Simple implementation of Decision Tree and Pruning. Has working examples on two datasets for demonstration. All the scripts are in python 3.5
decision_tree.py: It contains implementation of Decision Tree using "Information Gain" as the selection criterion for the best attribute.
decision_tree_gain_ratio.py: It contains implementation of Decision Tree using "Gain Ratio" as the selection criterion.
data_manip.py: It contains functions to create data partitions, calculate accuracy etc.
q1_run_decision_tree_on_lenses: Answer to question 1 (Please refer Decision_tree_problems)
q2_run_decision_tree_on_other_dataset.py : Answer to question 2
run_decision_tree_on_other_dataset_basic_demo.py: Run it to get an idea of the inner procedures.
run_decision_tree_on_other_dataset_using_gain_ratio.py : Answer to question 2 using gain ratio as selection rule
- Keep all the files in same folder (Do not move any of them, as modules are interdependent.)

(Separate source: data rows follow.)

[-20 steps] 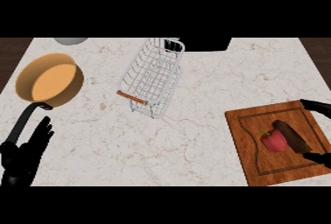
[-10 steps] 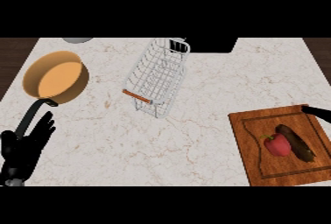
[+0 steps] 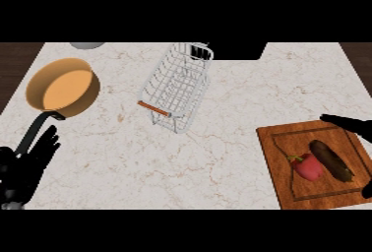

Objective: Pick the sweet potato from the cutting board and place it in the tiered basket

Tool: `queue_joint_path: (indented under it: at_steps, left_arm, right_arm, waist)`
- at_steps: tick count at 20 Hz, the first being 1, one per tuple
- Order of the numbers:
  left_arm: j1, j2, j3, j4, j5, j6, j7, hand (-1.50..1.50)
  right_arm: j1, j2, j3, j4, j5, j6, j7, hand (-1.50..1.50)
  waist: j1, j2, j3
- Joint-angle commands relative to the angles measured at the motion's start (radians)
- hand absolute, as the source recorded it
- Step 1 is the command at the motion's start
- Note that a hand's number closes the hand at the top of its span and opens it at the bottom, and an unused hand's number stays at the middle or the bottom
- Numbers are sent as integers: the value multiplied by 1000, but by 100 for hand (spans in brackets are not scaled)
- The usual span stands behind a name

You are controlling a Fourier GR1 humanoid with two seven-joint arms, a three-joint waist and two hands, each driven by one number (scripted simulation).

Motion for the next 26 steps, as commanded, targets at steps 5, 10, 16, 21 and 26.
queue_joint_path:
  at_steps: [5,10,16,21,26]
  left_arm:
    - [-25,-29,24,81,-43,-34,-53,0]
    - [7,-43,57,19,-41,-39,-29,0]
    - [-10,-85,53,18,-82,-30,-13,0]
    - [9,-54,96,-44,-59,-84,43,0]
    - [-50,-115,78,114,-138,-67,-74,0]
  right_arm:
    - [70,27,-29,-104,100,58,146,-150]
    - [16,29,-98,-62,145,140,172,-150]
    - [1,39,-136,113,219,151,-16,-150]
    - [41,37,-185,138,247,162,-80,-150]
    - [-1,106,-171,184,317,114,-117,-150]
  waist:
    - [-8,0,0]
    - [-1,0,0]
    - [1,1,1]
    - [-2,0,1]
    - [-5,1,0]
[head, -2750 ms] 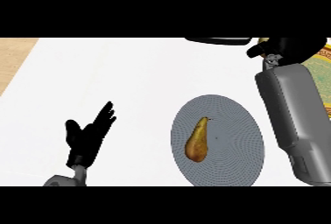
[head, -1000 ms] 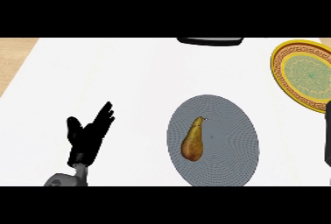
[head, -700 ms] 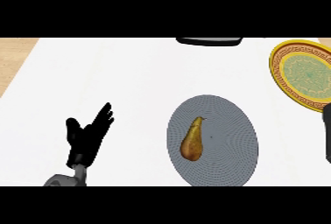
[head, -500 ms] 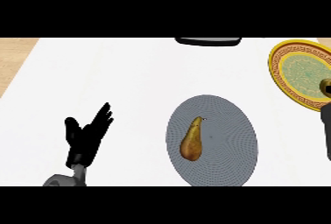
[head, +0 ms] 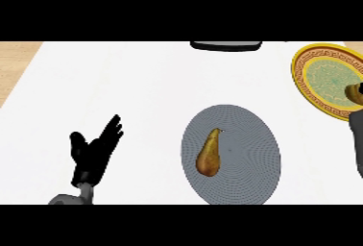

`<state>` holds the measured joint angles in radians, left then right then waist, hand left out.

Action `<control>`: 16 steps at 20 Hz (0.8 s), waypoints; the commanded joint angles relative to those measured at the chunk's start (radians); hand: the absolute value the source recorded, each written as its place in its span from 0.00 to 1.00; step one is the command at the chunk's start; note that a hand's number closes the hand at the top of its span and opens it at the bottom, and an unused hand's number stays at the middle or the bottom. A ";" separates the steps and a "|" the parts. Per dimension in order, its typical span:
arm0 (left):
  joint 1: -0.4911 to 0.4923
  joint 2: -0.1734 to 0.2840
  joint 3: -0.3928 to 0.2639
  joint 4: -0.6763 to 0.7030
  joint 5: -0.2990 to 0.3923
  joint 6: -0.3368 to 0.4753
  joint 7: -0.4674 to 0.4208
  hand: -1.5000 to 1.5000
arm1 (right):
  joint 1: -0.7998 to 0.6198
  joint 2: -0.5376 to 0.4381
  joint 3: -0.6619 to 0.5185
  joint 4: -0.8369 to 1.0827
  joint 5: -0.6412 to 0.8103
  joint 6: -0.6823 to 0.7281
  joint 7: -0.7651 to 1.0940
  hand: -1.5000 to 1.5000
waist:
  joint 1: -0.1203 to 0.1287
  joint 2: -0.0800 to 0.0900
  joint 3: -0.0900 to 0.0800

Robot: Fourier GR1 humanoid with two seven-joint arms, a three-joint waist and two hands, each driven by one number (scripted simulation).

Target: Pick the squash from the placemat and place it in the plate

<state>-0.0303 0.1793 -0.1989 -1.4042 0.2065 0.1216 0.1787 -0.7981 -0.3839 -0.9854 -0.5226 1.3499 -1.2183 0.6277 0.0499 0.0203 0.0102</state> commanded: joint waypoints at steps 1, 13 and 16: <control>-0.008 0.004 0.029 0.036 0.014 -0.009 -0.015 0.50 | -0.012 0.011 0.014 -0.033 -0.147 -0.156 -0.077 0.00 | -0.016 -0.004 -0.003; -0.002 0.015 0.049 -0.034 0.013 0.005 0.073 0.50 | 0.258 0.288 0.396 -0.488 -0.716 -0.026 -0.348 0.00 | -0.049 -0.021 -0.008; 0.036 -0.005 0.025 -0.010 -0.026 0.005 0.022 0.50 | 0.330 0.322 0.455 -0.535 -0.797 -0.019 -0.386 0.00 | -0.048 -0.020 -0.009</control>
<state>0.0011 0.1781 -0.1750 -1.4274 0.1922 0.1369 0.2066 -0.5458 -0.1138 -0.6167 -0.9717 0.6651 -1.2593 0.2981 0.0043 -0.0004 0.0032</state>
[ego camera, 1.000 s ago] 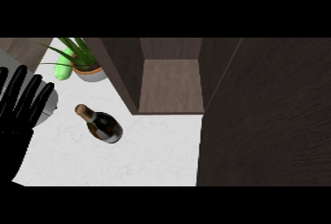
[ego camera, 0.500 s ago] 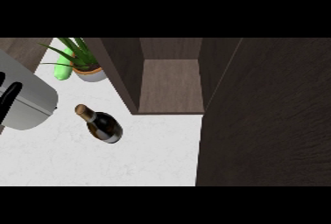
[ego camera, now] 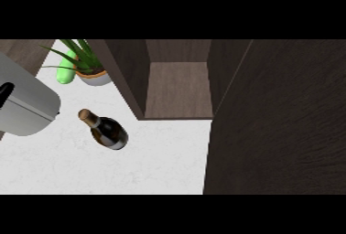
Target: Pick up the wine, place it into the cabinet and close the cabinet
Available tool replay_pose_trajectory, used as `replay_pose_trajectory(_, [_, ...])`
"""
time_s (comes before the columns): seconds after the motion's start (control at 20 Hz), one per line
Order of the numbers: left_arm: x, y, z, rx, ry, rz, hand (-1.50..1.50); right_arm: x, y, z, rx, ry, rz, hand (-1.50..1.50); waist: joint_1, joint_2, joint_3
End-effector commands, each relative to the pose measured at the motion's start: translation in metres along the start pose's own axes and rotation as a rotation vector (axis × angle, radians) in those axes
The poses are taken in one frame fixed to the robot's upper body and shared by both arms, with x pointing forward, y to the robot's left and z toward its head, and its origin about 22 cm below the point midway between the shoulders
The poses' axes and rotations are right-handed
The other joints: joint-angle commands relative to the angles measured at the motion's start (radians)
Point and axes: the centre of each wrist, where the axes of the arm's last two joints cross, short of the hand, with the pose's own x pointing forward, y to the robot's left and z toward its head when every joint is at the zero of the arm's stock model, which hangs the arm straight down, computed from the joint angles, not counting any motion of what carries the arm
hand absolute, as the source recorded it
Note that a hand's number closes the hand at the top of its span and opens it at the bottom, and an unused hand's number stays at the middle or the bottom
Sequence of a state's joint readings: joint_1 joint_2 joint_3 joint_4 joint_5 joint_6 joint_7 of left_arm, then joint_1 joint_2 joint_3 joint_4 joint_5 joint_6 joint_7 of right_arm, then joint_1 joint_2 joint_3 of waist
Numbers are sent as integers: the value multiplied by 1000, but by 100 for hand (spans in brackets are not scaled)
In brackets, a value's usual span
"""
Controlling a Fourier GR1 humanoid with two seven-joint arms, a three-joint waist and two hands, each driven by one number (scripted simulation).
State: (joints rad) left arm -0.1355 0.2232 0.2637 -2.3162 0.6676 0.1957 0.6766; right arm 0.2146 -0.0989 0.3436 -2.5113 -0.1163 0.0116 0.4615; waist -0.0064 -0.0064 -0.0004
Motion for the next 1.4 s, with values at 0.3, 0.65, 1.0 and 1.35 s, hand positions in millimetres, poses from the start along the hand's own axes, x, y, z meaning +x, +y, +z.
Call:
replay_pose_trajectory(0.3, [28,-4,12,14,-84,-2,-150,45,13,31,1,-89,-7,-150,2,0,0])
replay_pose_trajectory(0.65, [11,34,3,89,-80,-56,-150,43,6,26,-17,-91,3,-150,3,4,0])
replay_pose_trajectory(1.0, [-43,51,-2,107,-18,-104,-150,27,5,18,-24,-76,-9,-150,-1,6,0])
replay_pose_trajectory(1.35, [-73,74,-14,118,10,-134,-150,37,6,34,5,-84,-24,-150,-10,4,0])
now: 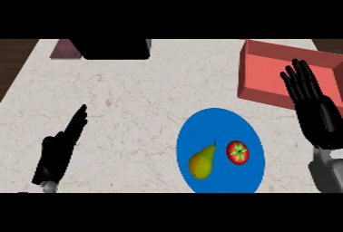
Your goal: Pick the tomato from the plate and place it in the cardboard box
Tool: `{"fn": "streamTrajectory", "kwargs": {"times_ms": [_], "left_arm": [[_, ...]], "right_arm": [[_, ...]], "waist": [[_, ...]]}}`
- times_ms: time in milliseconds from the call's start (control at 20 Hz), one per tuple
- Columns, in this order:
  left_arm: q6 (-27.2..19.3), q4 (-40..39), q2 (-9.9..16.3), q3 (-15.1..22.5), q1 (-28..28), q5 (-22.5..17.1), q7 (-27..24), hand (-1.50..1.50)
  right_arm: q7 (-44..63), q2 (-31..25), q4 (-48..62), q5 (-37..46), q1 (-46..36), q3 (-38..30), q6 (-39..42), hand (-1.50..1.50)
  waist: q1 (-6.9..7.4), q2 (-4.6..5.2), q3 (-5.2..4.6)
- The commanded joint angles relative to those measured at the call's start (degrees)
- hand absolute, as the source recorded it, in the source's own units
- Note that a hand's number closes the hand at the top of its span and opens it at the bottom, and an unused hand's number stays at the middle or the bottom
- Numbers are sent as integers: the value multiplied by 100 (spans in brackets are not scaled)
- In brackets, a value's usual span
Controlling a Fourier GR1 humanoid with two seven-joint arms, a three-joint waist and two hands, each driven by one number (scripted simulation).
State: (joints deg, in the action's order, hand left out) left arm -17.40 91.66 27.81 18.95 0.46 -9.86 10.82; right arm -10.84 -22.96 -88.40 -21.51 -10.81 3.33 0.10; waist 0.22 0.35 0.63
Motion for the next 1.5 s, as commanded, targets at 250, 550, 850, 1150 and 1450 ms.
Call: {"fn": "streamTrajectory", "kwargs": {"times_ms": [250, 550, 850, 1150, 1450], "left_arm": [[701, 308, 472, -264, -1081, 359, -1118, 0], [1265, -337, 255, -409, -1384, 107, -1561, 0], [1442, -420, 203, -425, -1583, 129, -1474, 0], [1582, -244, 246, -365, -1019, 231, -1786, 0], [1877, -602, 272, -712, -1540, -11, -1672, 0]], "right_arm": [[476, -1354, -1317, 181, -453, -862, 81, -150], [-84, -2128, -1308, 1507, 660, -801, 425, -150], [-983, -2474, -1633, 2877, 1054, -388, 469, -150], [343, -3122, -2247, 3808, 1166, 179, 985, -150], [2163, -3246, -3470, 4211, 544, 1176, 1989, -150]], "waist": [[-366, -126, -91], [-178, -34, -67], [-128, -34, -64], [31, -47, -74], [52, -19, -82]]}}
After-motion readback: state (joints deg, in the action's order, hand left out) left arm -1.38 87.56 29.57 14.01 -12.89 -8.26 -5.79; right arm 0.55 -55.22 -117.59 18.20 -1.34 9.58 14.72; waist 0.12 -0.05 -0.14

- Run q1_run_decision_tree_on_lenses.py for question 1: *5-fold cross validation has been used. *Node_id: "{2}_{3} Tear_production" means a the node is the 3rd node at level 2 and has best attribute = "Tear_production"
- Run q2_run_decision_tree_on_other_dataset.py for Ques. 2: *L and K values used are L = [15,20] and K = [15,20,30,40,50] to get 10 combinations
- Run run_decision_tree_on_other_dataset_using_gain_ratio.py for solving Ques.2 using gain ratio based Decision Tree.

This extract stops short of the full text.